Pengorbanan Harta Demi Ilmu

Orang kaya jangan kikir, dan hendaklah mohon perlindungan kepada Allah agar tidak kikir. Nabi saw bersabda: “Manakah penyakit yang lebih keras daripada kikir? Bapaknya Syaikhul Imam Agung Syamsul Aimmah Al-Halwaniy adalah seorang fakir penjual kue halwak. Bapak ini menghadiahkan beberapa biji tersebut kepada fuqaha, dan katanya: “Kumohon tuan mendo’akan putraku”. Demikianlah, sehingga atas berkah dermawan, I’tikad baik, suka rela dan merontanya itu, sang putra mendapat kesuksesan cita-citanya. Dengan harta yang dimiliki, hendaklah suka membeli kitab dan mengaji menulis jika diperlukan. Demikian itu akan lebih memudahkan belajar dan bertafaqquh.

Muhammad Ibnul Hasan adalah seorang yang hartawan besar yang mempunyai 300 orang pegawai yang mengurusi kekayaannya, toh suka membelanjakan sekalian kekayaannya demi ilmu, sehingga pakaiannya sendiripun tiada yang bagus. Dalam pada itu, Abu Yusuf menghaturkan sepotong pakaian yang masih bagus untuknya, namun tidak berkenan menerimanya dan malah ujarnya: “Untukmulah harta dunia, dan untukku harta akherat saja”. Yang demikian itu sekalipun menerima hadiah sendiri hukumnya sunnah, barangkali memandangnya dapat mencemarkan dirinya. Dalam hal ini Rasulullah saw bersabda: “Orang yang mencemarkan dirinya sendiri, tidaklah termasuk ke dalam golongan kaum muslimin”.

Suatu hikayat, bahwa fakrul Islam Al-Arsyabandiy makan kulit-kulit semangka yang dibuang orang, dimana ia kumpulkan sendiri dari tempat-tempat yang sepi. Pada suatu ketika ada seorang jariyah yang mengetahuinya, lalu melaporkan hal itu kepada tuannya. Maka setelah disediakan jamuan makan, Fakhrul Islampun dimohon kehadirannya. Namun demi menjaga dirinya agar tidak tercemar, beliau tidak berkenan menghadiri jamuan tersebut.

Loba Dan Tama’

Demikianlah, sehingga para pelajar jangan sampai tama’ mengharapkan harta orang lain. Ia hendaknya memiliki Himmah yang luhur. Nabi saw bersabda : “Hindarilah tama’ karena dengan tama’ berarti kemiskinan telah menjadi”. Tapi tuan juga jangan kikir, sukalah membelanjakan hartanya untuk keperluan diri sendiri dan kepentingan orang lain.

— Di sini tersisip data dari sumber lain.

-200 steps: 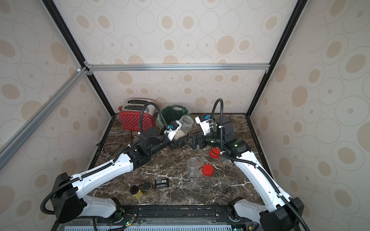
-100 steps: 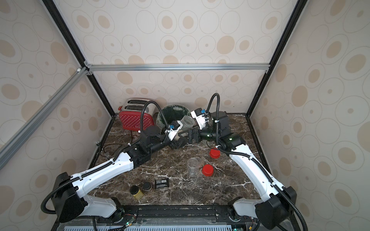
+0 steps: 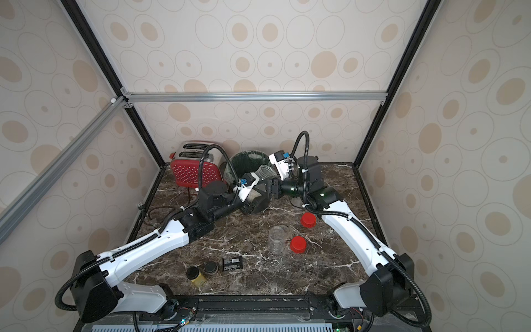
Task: Empty expired oatmeal from jars
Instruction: Pour the expired oatmeal into the trash bin.
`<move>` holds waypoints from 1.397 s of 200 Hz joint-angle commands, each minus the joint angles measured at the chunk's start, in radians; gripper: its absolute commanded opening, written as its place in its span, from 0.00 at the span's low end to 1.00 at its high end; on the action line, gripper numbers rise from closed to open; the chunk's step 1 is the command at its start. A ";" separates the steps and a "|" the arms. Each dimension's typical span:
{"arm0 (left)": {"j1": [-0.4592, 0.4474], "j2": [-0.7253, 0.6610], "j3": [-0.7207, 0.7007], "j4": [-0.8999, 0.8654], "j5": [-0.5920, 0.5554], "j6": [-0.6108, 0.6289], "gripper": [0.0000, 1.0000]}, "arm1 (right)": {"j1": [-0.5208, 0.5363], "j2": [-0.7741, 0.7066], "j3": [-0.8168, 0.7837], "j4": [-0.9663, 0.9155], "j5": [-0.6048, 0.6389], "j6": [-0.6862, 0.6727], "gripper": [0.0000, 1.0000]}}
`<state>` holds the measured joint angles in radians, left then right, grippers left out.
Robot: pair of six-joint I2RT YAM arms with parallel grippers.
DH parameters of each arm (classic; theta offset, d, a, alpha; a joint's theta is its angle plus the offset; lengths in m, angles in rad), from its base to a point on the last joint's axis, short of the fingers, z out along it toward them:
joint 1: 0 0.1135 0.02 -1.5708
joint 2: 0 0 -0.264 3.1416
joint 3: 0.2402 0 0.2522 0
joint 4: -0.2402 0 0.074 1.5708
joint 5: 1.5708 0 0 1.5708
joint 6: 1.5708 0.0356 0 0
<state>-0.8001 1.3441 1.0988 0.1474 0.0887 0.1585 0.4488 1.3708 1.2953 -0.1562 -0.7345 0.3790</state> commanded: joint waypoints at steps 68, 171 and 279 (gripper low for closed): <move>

Pelaksanaan Pelajaran Keterampilan

Nabi saw bersabda : “Karena khawatir melarat, semua manusia telah jadi melarat”. Pelajar-pelajar dimasa dulu sebelum mempelajari ilmu agama, lebih dahulu belajar bekerja, agar dengan begitu tidak tama’ mengharap harta orang lain. Dalam kata hikmah disebutkan: “Barangsiapa mencukupi diri dengan harta orang lain, berarti ia melarat”.

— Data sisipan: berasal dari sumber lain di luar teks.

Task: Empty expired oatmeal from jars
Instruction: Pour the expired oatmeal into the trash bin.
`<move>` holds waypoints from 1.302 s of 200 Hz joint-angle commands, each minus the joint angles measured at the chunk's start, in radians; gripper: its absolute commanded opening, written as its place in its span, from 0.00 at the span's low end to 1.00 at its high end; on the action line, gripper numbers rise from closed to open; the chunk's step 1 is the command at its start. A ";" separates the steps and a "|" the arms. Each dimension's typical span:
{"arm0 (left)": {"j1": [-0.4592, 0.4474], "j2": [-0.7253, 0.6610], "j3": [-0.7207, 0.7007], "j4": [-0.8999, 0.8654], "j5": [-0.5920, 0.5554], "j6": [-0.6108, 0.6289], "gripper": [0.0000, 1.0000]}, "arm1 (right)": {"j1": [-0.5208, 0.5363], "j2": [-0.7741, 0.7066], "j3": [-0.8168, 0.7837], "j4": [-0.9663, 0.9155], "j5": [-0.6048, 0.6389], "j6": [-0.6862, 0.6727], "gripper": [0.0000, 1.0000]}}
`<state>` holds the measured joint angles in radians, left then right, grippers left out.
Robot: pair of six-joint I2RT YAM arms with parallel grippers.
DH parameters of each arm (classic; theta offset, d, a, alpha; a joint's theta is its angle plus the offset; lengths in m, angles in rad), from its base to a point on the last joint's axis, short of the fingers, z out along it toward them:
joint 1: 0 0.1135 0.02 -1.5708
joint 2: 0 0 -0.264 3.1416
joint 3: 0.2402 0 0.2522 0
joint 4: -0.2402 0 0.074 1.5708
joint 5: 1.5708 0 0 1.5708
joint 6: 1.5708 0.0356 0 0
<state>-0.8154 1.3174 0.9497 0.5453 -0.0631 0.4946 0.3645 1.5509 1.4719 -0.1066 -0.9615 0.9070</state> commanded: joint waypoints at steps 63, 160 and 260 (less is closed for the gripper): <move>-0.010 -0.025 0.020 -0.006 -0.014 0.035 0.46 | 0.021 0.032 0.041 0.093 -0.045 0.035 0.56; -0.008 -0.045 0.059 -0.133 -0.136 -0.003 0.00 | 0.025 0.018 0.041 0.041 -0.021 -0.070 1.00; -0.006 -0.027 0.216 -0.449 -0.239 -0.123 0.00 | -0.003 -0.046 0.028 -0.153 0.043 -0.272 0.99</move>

Jika orang alim bersifat tama’, hilanglah nilai ilmunya dan ucapannya tidak bisa dibenarkan lagi. Karena itu, Rasulullah saw pembawa syareat berlindung diri dari sabdanya: “Aku berlindung diri kepada Allah dari sifat tama’ yang membawa kepada tabiat jahat”.

Lillahi Ta’ala

Tumpuan harapan sang pelajar hanyalah kepada Allah, takutpun hanya kepadaNya. Sikap tersebut bisa di ukur dengan melampaui batas-batas agama atau tidak. Barangsiapa takut kepada sesama makhluk lalu ia mendurhakai Allah, maka berarti telah takut kepada selain Allah. Tapi sebaliknya bila ia telah takut kepada makhluk namun telah taat kepada Allah dan berjalan pada batas-batas syari’at, maka tidak bisa dianggap telah takut kepada selain Allah. Ia masih dinilai takut kepada Allah. Begitu pula dalam masalah harapan seseorang.

Mengukur Kemampuan Diri Sendiri

Hendaknya (yang lebih efisien dan efektif untuk menghafalkan pelajaran yaitu) : Pelajaran hari kemarin diulang 5 kali, hari lusa 4 kali hari kemarin lusa 3 kali, hari sebelum itu 2 kali dan hari sebelumnya lagi 1kali.

Metoda Menghafal

Suatu cara yang efisien dan efektif untuk menghafalkan pelajaran yaitu : Pelajaran hari kemarin diulang 5 kali, hari lusa 4 kali, hari kemarin lusa 3 kali, hari sebelum itu 2 kali, dan hari sebelumnya lagi satu kali. Hendaknya dalam mengulangi pelajarannya itu jangan pelan-pelan. Belajar lebih bagus bersuara kuat dengan penuh semangat. Namun jangan terlalu keras, dan jangan pula hingga menyusahkan dirinya yang menyebabkan tidak bisa belajar lagi. Segala sesuatu yang terbaik adalah yang cukupan. Suatu hikayat menceritakan, bahwa suatu saat Abu Yusuf sedang mengikuti mudzakarah fiqh dengan suara kuat dan penuh semangat. Lalu dengan rasa heran, iparnya berkata: “saya tahu Abu Yusuf telah lima hari kelaparan, tapi ia tetap munadharah dengan suara keras dan penuh semangat”.

Panik Dan Bingung

Seyogyanya pelajar tidak panik dan kebingungan, sebab itu semua adalah afat. Guru kita Syaikhul Islam Burhanuddin berkata: “Sesungguhnya saya dapat melebihi teman-temanku adalah karana selama belajar tidak pernah merasa panik, kendor dan kacau”. Hikayat menceritakan, bahwa Syaikh Al-Asbijabiy di masa belajarnya mengalami masa jumud selama 12 tahun lantaran pergantian Raja. Iapun pergi keluar negeri bersama seorang sahabatnya guna mengadakan munadharah setiap hari di sana. Demikian munadharah dilakukan selama 12 tahun. Akhirnyapun sahabat tadi menjadi Syaikhul Islam beraliran madzhab Syafi’I ikutan kaum Syafi’iyyin.

Sebuah Methode Belajar

Guru kami Syaikh Qadli Imam Fakhrul Islam Qadlikhan berkata: Bagi pelajar Fiqh, agar selalu hafal di luar kepala sebuah kitab fiqh. Dengan begitu, akan lebih memudahkan dalam mnghafalkan ilmu fiqh yang baru yang di dengarkan.